> WORK TO BE COMPLETED
Pictures aside, reproduce exactly each line from the one holding "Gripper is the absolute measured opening" through the last line of the material, both ends included.

> COLLECTED MATERIAL
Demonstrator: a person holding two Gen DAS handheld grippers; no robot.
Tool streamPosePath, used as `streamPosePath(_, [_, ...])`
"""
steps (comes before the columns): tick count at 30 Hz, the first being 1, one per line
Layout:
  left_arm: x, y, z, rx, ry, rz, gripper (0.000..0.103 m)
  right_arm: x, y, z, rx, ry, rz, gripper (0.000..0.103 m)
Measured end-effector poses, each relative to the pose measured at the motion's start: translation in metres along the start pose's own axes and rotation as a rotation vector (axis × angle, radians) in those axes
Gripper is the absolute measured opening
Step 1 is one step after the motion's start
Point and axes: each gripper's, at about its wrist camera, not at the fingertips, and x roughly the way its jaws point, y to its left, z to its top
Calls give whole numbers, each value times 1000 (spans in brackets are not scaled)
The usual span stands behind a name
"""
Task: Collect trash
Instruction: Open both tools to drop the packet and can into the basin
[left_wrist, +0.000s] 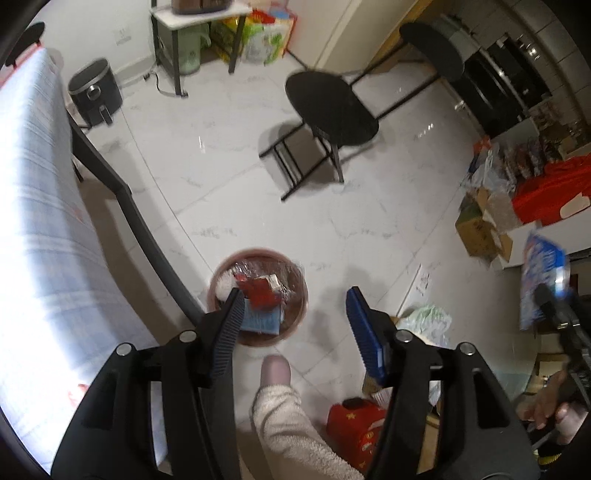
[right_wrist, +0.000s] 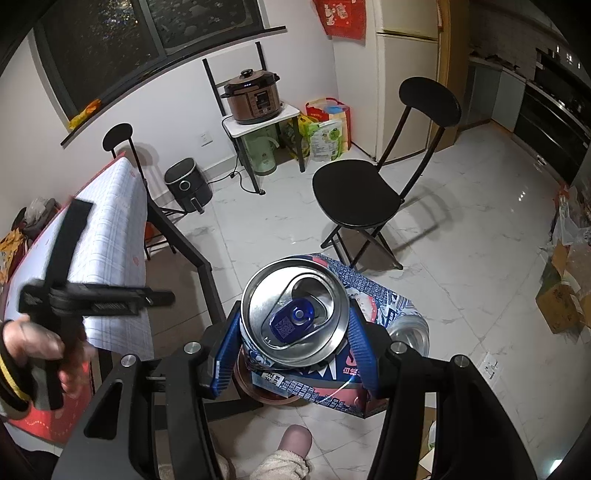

> ANSWER
Gripper is the absolute measured opening
Step 1 is one step after the motion's start
Point and axes: each gripper's, at about its wrist camera, not at the fingertips, and x roughly the way its jaws point, y to its left, z to its top
Calls give whole numbers, each value times 1000 (spans in brackets are not scaled)
The usual span stands behind a name
"""
Task: Collect trash
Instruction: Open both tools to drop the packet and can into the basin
[left_wrist, +0.000s] 
[right_wrist, +0.000s] 

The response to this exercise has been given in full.